SUPPLIED ENTRIES ::

+ + + + + + +

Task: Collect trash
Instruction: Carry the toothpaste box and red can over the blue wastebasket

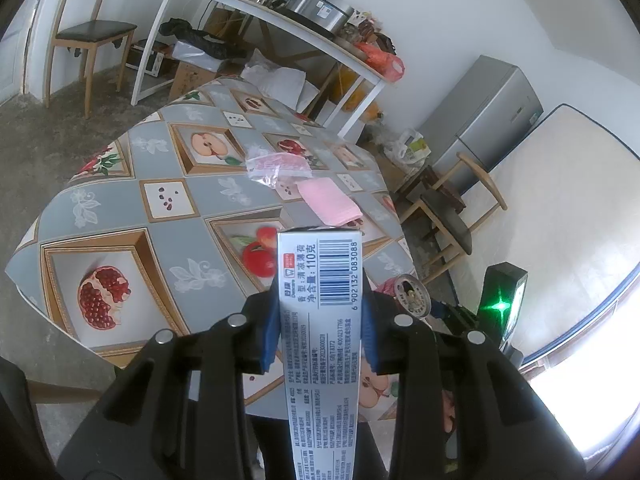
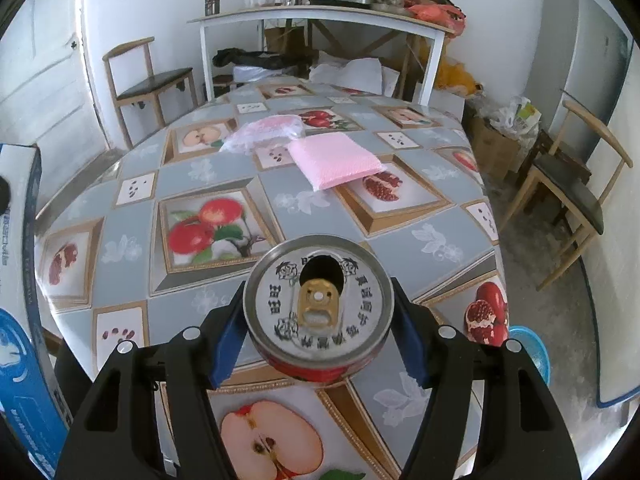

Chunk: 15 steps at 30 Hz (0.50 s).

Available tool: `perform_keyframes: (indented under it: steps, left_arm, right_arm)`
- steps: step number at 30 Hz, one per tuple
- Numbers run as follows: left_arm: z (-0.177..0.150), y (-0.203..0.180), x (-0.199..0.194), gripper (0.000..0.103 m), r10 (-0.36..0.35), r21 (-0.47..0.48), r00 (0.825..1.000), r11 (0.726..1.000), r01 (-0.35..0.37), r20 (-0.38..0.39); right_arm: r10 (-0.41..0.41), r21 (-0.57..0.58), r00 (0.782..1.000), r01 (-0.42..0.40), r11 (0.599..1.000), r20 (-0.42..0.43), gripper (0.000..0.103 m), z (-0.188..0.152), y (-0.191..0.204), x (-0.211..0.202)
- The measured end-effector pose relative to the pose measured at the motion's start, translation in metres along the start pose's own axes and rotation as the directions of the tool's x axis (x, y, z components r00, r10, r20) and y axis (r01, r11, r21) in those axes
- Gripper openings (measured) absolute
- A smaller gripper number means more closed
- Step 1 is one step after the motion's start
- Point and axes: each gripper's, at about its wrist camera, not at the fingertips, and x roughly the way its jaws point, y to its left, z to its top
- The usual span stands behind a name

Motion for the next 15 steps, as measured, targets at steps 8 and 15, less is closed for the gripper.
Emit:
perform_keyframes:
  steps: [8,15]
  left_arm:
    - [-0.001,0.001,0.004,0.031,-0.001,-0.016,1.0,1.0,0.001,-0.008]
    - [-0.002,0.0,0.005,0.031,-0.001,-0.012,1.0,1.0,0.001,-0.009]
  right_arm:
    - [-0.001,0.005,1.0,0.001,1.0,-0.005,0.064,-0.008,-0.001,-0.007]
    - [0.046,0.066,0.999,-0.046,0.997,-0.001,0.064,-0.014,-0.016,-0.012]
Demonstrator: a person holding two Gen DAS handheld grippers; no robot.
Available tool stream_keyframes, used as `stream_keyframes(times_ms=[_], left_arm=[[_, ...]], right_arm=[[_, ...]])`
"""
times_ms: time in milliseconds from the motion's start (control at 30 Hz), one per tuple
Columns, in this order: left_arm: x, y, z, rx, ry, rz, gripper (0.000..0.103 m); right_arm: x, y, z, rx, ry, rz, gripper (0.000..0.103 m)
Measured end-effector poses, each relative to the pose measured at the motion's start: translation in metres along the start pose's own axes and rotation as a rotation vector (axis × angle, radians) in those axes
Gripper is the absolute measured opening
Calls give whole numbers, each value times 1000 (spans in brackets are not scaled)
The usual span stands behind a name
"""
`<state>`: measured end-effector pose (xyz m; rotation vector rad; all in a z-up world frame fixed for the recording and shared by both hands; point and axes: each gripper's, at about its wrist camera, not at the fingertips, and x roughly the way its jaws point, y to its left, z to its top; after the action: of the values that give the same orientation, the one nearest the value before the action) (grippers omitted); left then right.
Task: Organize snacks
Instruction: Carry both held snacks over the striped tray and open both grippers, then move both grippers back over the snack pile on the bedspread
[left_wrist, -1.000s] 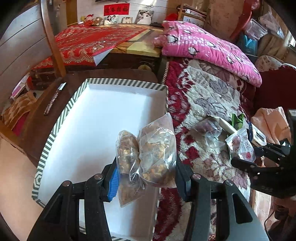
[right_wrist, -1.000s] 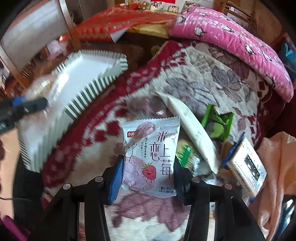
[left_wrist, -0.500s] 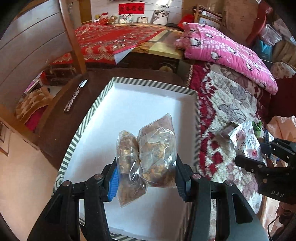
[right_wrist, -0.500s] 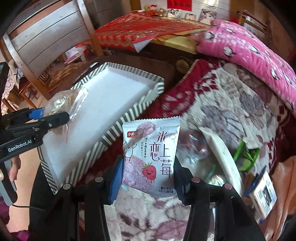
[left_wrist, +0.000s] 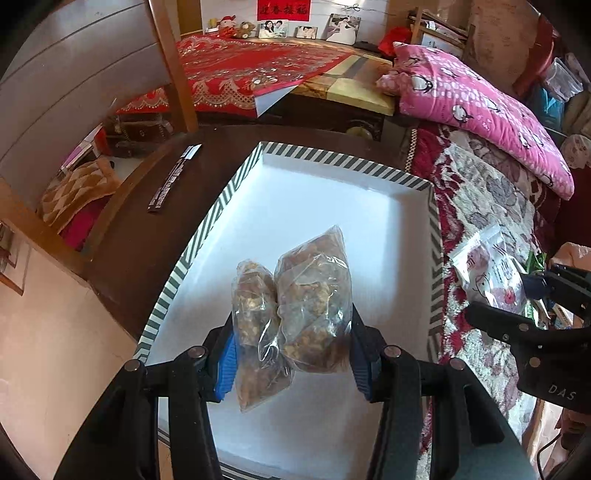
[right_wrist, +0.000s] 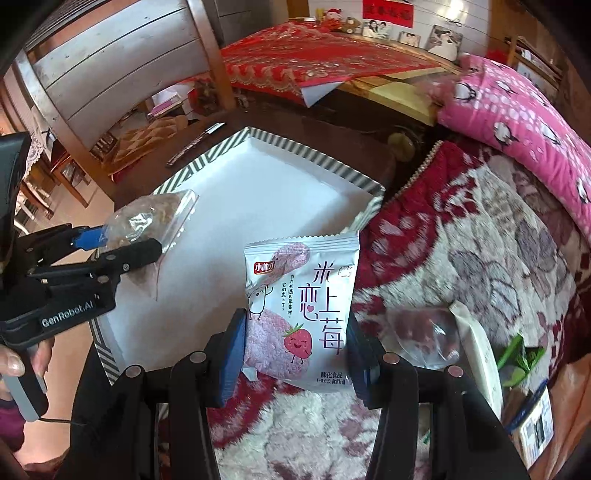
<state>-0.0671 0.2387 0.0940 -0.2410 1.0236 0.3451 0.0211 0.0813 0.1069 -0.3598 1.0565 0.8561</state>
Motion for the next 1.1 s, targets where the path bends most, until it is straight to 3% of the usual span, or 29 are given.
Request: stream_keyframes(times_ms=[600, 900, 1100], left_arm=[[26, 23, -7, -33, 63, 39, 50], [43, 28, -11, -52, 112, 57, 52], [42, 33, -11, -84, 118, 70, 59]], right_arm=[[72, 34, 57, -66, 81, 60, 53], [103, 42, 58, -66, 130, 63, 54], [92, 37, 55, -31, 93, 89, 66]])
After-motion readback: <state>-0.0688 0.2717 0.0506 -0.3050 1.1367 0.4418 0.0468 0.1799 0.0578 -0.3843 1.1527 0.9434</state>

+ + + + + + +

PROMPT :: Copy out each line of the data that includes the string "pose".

REPLY TO THE TASK ::
- The measured end-effector pose relative to the pose measured at the motion's start, translation in metres along the start pose's own axes and rotation as the directions of the tool's x axis (x, y, z components r00, r10, r20) and y axis (r01, r11, r21) in those axes
Measured end-effector poses, each relative to the pose measured at the motion's start: translation in metres along the start pose's own axes and rotation as a rotation vector (axis × angle, radians) in those axes
`<state>`: measured end-effector pose (xyz m; rotation vector rad; all in a z-up world frame fixed for the recording and shared by both hands; point and axes: each gripper's, at about its wrist camera, not at the fingertips, and x roughly the way its jaws point, y to its left, z to its top; after the action: of the values that give the same orientation, the one nearest the value before the action) (grippers omitted); left then right.

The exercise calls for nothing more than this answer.